### Work to be completed
Within the records that follow, restate exactly the lines from the line with "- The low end" down to the line with "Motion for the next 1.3", including both. Omit the pictures.

________________________________________

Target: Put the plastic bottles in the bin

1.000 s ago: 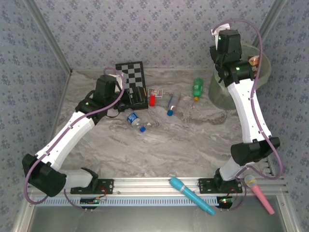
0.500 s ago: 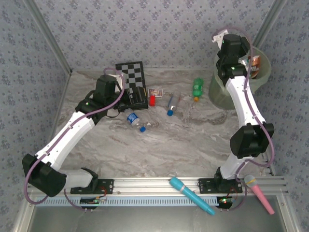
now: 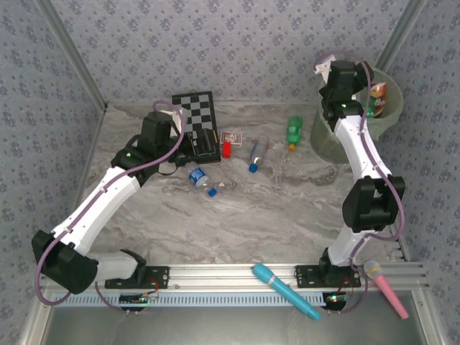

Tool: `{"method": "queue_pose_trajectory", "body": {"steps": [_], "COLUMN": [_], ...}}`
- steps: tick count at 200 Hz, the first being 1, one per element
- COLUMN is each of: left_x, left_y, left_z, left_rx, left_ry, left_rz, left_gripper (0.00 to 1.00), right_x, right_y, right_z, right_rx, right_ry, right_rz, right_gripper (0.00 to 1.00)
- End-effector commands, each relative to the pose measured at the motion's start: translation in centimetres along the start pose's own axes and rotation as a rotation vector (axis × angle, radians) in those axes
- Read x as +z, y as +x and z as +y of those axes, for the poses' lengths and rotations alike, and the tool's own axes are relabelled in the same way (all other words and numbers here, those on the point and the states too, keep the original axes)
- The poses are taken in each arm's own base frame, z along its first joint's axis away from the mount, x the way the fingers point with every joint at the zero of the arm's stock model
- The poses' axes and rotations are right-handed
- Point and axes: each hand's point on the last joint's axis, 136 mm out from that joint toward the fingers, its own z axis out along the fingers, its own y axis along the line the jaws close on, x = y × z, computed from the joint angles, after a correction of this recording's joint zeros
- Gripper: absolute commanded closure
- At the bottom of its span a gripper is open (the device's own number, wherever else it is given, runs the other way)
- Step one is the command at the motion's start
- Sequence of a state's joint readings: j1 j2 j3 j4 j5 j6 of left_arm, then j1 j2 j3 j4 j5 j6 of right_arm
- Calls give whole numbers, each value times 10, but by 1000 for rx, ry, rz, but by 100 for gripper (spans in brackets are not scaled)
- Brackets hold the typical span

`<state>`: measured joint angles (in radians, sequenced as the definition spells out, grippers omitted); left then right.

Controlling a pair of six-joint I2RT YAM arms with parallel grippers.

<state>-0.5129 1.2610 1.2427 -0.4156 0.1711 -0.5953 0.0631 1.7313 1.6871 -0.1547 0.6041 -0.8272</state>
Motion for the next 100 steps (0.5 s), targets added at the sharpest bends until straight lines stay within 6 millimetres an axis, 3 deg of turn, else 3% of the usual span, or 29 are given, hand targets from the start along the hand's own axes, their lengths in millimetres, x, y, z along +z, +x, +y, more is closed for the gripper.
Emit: {"method": "queue_pose_trajectory", "body": {"steps": [1,71,100], "left_x": [-11,-12,-13], "left_y": [-7,-4,-1], "left_z": [-9,-5,0], "left_rx": [27,28,23], "left_ry": [22,11,-8], "left_rz": [-34,-36,-30], "left_gripper": [0,0,0], "right_x": [-18,-54,-68], "right_y": [-4,-10,-12], "right_z": [-14,-30,-27], "right_rx": [82,277,338], "right_ry": [-16,-94,-142], "right_rz": [-34,-74,-86], "right_gripper": [0,0,0]}}
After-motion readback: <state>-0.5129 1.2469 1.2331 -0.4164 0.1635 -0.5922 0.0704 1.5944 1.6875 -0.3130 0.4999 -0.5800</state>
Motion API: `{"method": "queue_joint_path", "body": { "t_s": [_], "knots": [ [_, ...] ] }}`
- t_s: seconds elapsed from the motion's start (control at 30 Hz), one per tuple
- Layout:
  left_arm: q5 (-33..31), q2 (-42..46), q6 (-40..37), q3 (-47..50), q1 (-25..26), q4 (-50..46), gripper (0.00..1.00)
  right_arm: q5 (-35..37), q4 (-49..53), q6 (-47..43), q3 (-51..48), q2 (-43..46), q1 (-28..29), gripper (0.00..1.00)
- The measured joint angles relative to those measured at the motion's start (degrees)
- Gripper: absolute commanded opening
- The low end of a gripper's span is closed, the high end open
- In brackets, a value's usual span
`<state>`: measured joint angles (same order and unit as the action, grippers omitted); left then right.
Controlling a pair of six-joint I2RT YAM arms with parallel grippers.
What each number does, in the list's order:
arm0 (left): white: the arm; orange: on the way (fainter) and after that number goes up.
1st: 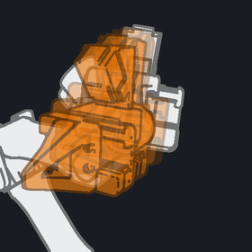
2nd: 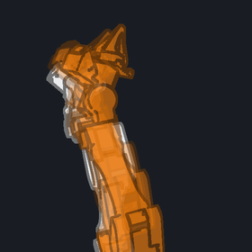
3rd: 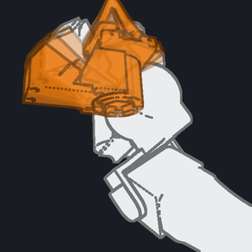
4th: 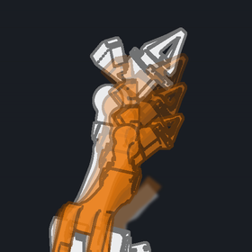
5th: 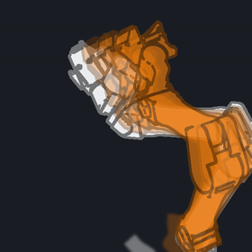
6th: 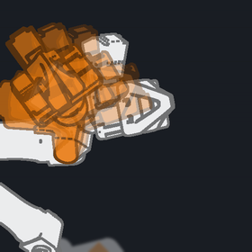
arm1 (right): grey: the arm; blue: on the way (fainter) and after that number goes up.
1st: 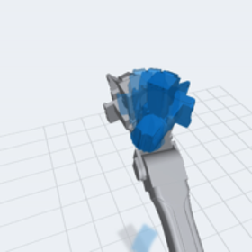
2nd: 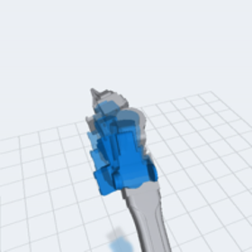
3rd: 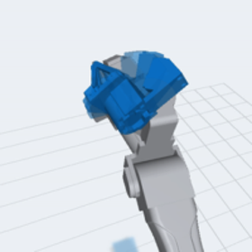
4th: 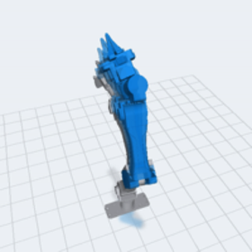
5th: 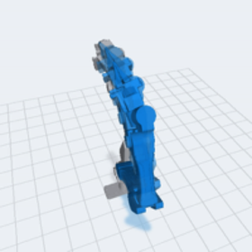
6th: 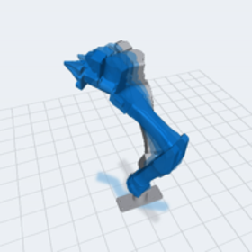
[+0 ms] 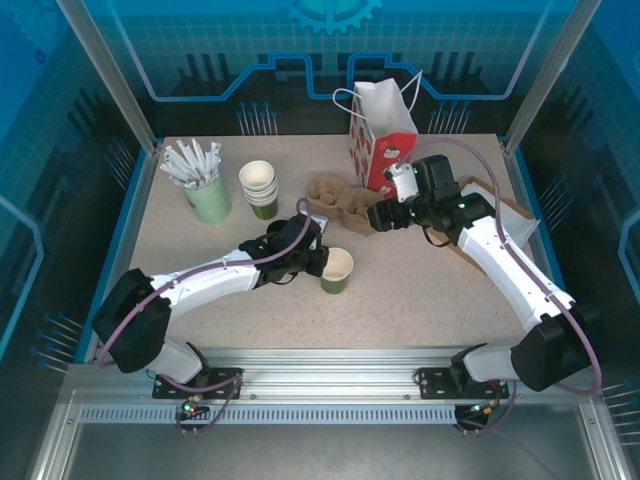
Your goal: Pack the takeout coffee
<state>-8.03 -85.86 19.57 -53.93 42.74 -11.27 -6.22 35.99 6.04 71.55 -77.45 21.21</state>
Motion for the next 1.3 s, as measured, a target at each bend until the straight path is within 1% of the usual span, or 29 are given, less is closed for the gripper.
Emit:
{"method": "queue_joint_path", "body": {
  "t_s": [0.1,0.27,0.37,0.47,0.53,0.63,0.67,0.73,0.83,1.0,1.3],
  "knots": [
    [-0.8,-0.8,0.0,0.0,0.3,1.1,0.21,0.0,0.0,0.0,-0.1,-0.8,0.0,0.75],
    [-1.8,-0.7,0.1,0.0,0.4,1.4,0.43,0.0,0.0,0.0,-0.3,-1.4,0.2,0.75],
    [-3.3,1.4,-0.3,0.0,0.5,0.9,0.49,0.1,0.0,0.0,-0.3,-1.4,0.8,0.75],
    [-5.6,6.3,-0.4,0.0,-0.2,-0.2,0.53,0.3,0.0,-0.2,-0.3,-1.2,2.6,0.75],
    [-6.2,9.5,0.0,0.0,-2.1,-1.1,0.53,0.3,-0.3,-0.3,-0.3,-0.9,4.1,0.75],
    [-6.7,11.7,1.4,0.0,-8.7,-3.1,0.54,0.2,-1.5,-0.3,-0.3,-0.5,6.4,0.75],
    [-7.1,11.5,1.8,0.0,-11.3,-4.0,0.54,0.2,-1.9,-0.3,-0.3,-0.5,7.0,0.75],
    [-7.7,10.5,2.4,0.0,-14.9,-5.6,0.55,0.2,-2.4,-0.3,-0.3,-0.5,7.8,0.75],
    [-7.6,8.5,3.0,0.0,-18.1,-6.7,0.55,0.2,-3.1,-0.3,-0.3,-0.6,8.5,0.75],
    [-7.6,4.2,3.0,0.0,-21.0,-6.9,0.53,0.2,-3.9,-0.3,-0.3,-1.6,9.0,0.75],
    [-6.5,-3.2,2.5,-0.5,-21.6,-6.5,0.41,0.2,-3.9,-0.3,-0.3,-3.3,9.6,0.76]
  ]
}}
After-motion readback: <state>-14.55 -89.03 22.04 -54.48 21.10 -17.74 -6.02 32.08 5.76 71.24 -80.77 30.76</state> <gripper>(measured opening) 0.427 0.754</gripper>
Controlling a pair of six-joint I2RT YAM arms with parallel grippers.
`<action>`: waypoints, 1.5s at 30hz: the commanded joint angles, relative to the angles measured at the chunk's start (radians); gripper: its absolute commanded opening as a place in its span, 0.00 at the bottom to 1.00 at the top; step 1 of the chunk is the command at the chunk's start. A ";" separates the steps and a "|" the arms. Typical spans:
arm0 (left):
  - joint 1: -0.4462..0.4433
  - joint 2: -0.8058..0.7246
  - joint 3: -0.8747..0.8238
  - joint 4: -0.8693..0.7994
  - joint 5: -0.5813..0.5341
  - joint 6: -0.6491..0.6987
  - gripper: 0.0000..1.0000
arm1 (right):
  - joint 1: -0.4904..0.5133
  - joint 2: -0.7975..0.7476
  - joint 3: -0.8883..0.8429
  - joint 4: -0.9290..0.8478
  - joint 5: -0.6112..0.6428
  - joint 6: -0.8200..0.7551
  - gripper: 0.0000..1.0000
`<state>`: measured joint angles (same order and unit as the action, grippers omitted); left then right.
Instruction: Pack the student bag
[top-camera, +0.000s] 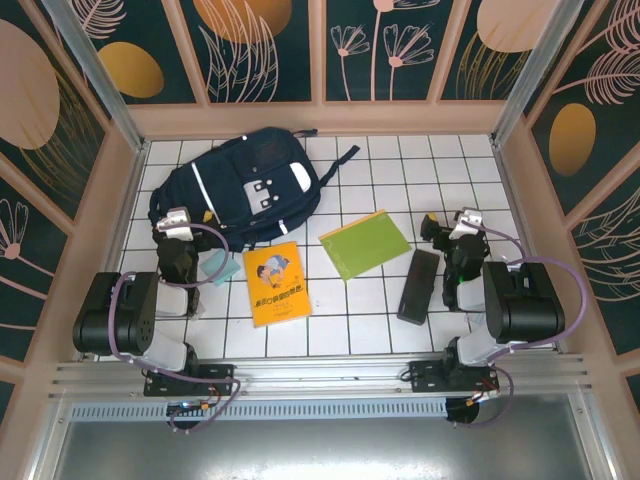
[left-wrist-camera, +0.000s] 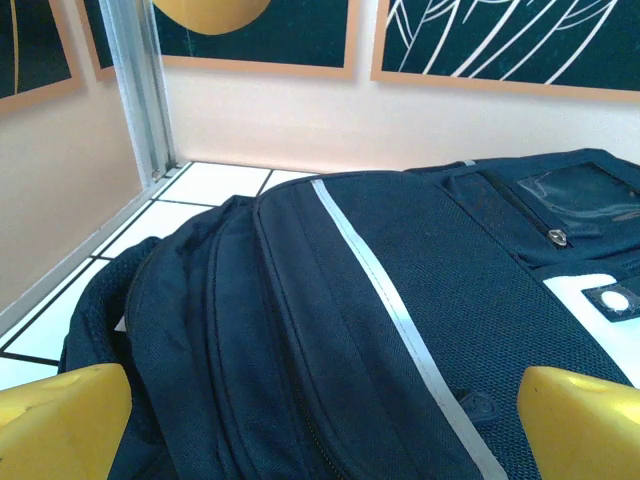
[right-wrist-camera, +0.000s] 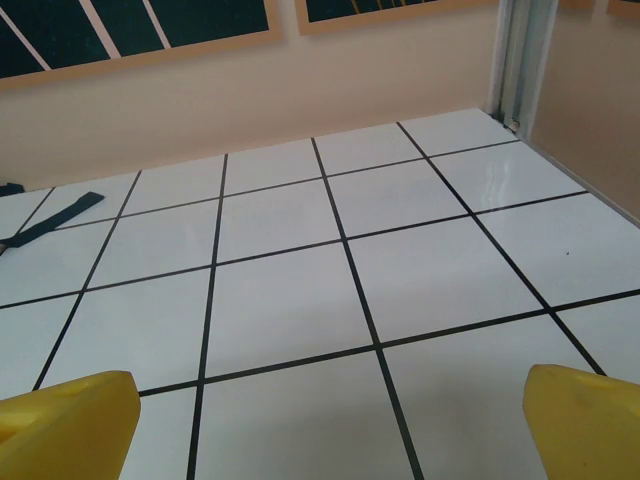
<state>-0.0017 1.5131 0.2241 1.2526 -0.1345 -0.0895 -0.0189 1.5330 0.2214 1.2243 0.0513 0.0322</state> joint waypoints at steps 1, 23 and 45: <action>0.001 0.004 0.016 0.011 0.014 0.010 0.99 | -0.004 0.005 0.009 0.028 -0.006 -0.009 0.99; 0.002 0.006 0.018 0.007 0.013 0.011 0.99 | -0.005 0.006 0.011 0.026 -0.011 -0.009 0.99; 0.001 -0.162 0.428 -0.982 -0.126 -0.535 0.99 | 0.191 -0.213 0.436 -0.947 0.328 0.229 0.95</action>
<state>-0.0017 1.3544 0.6296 0.5507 -0.2359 -0.4118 0.0990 1.3560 0.5728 0.5549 0.2794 0.1776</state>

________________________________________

### Answer space
- The low end of a gripper's span is closed, the high end open
- In brackets, a value's usual span
`<state>`: measured joint angles (same order and unit as the action, grippers omitted); left then right.
Controlling a pair of six-joint I2RT YAM arms with parallel grippers.
What each number does, in the list's order:
arm0 (left): white: the arm; orange: on the way (fainter) and after that number goes up.
1st: 
2nd: 
3rd: 
4th: 
5th: 
6th: 
arm1 (right): grey: the arm; blue: on the way (fainter) and after that number goes up.
1st: 
2nd: 
3rd: 
4th: 
5th: 
6th: 
[+0 ms] 
Your goal: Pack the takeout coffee
<state>-8.03 -85.86 19.57 -53.93 42.74 -11.27 -6.22 35.99 6.04 71.55 -77.45 21.21</state>
Motion for the next 1.3 s, as measured, a target at each bend until the straight path is within 1% of the usual span, or 29 are given, less is closed for the gripper.

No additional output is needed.